文字联合类型的类型保护

Question

I have two types in TypeScript:

type PublicMethods = 'Time' | 'Assets' | 'AssetPairs' ;
type PrivateMethods = 'Balance' | 'TradeBalance';

I would like to use the same api function to handle these types, but the behaviour is different for each. Something along the lines of:

public api = (method: PublicMethods | PrivateMethods, params: any) => {

  // ...how do I create a type guard here?
  if(method instanceof PublicMethods) { // 😱 Doesn't like this!
    // ...
  }

}

I also tried overloading the function, like this:

public api(method: PublicMethods | PrivateMethods, params: any, callback: Function);

public api(method: PublicMethods, params: any, callback: Function) {
   // ...implementation
}

public api(method: PrivateMethods, params: any, callback: Function) {
   // ...implementation
}

Didn't like that either.
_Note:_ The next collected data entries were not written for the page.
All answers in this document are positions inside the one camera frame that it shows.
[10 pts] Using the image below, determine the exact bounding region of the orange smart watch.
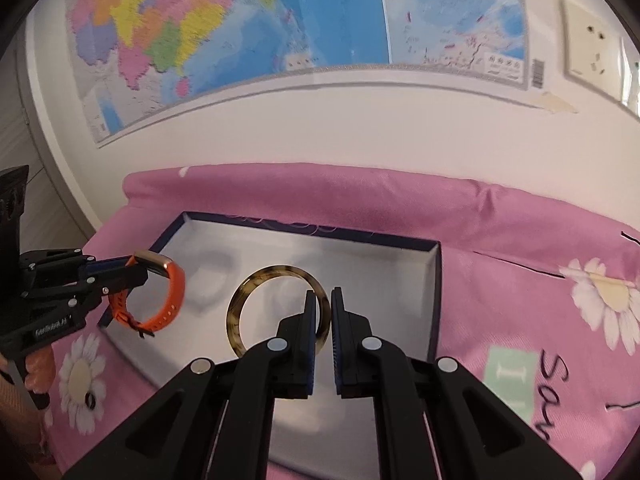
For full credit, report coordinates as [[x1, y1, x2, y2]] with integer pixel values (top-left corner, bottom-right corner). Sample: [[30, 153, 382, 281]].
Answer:
[[107, 250, 186, 338]]

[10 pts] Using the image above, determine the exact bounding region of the tortoiseshell bangle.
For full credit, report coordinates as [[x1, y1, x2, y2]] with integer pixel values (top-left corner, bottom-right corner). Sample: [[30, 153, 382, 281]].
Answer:
[[226, 263, 332, 360]]

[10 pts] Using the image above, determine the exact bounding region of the person's left hand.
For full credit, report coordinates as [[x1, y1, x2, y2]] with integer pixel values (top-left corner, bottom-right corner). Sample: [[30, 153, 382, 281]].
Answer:
[[1, 346, 56, 458]]

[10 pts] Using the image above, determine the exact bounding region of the dark purple shallow box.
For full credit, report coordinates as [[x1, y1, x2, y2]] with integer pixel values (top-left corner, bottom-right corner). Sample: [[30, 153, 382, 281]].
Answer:
[[105, 212, 438, 479]]

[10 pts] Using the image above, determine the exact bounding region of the pink floral bedsheet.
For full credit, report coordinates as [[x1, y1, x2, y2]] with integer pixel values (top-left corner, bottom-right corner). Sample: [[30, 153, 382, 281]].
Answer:
[[43, 164, 639, 479]]

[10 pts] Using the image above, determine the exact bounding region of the colourful wall map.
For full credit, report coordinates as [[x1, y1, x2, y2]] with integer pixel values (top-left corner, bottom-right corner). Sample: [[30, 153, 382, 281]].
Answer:
[[66, 0, 528, 143]]

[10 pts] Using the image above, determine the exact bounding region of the white wall socket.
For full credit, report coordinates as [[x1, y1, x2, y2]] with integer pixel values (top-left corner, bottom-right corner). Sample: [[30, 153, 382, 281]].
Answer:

Any suggestions?

Answer 1

You can create a type guard like this:

const isPublicMethod = (value: any): value is PublicMethod => {
  return ['Time', 'Assets', 'AssetPairs'].includes(value);
};

and then use it in your API integration function:

public api = (method: PublicMethods | PrivateMethods, params: any) => {
  if(isPublicMethod(method)) {
    ...
  }
}

Warning, Be careful, since TS will not throw if PublicMethod type is updated and type guard is not.

To handle this better, use the following approach:

const PUBLIC_METHODS = ['Time', 'Assets', 'AssetPairs'] as const;

type PublicMethod = typeof PUBLIC_METHODS[number];

const isPublicMethod = (value: any): value is PublicMethod => {
  return PUBLIC_METHODS.includes(value);
};

Answer 2

If you define your types based on a constant array:

const PublicMethods = ['Time', 'Assets', 'AssetPairs'] as const;
const PrivateMethods = ['Balance', 'TradeBalance'] as const;

type PublicMethods = typeof PublicMethods[number];
type PrivateMethods = typeof PrivateMethods[number];

You'll now be able to use the name PublicMethods as both a type and a variable that refers to the union of strings and array, respectively. With this, you can create a user-defined type guard using a type predicate :

function isPublicMethod(value: string): value is PublicMethods {
    // some sort of assertion is needed because
    // it will error that type 'string' is not assignable to type '"Time" | "Assets" | "AssetPairs"'
    return PublicMethods.includes(value as any);
}

This allows you to narrow the value to PublicMethods , the type, by checking if PublicMethods , the array, includes value :

function doStuff(method: PrivateMethods | PublicMethods) {
    if (isPublicMethod(method)) {
        method
        // ^? PublicMethods
    }
}

Playground

Answer 3

Note that typescript types are not available at runtime, so

  if(method instanceof PublicMethods) {
    // ...
  }

does not work, since method will actually be a string.

So a very basic solution is a switch .

public api = (method: PublicMethods | PrivateMethods, params: any) => {

  switch(method){
    case 'Time': ...
    case 'Assets': ...
    ...
  }

}

If you want to discern between PublicMethods and PrivateMethods without iterating them, you can use enums:

enum PublicMethods{
  'Time' = 'Time',
  'Assets' = 'Assets'
}

public api = (method: PublicMethods | PrivateMethods, params: any) => {
  if(method in PublicMethods){
    ...
  }

}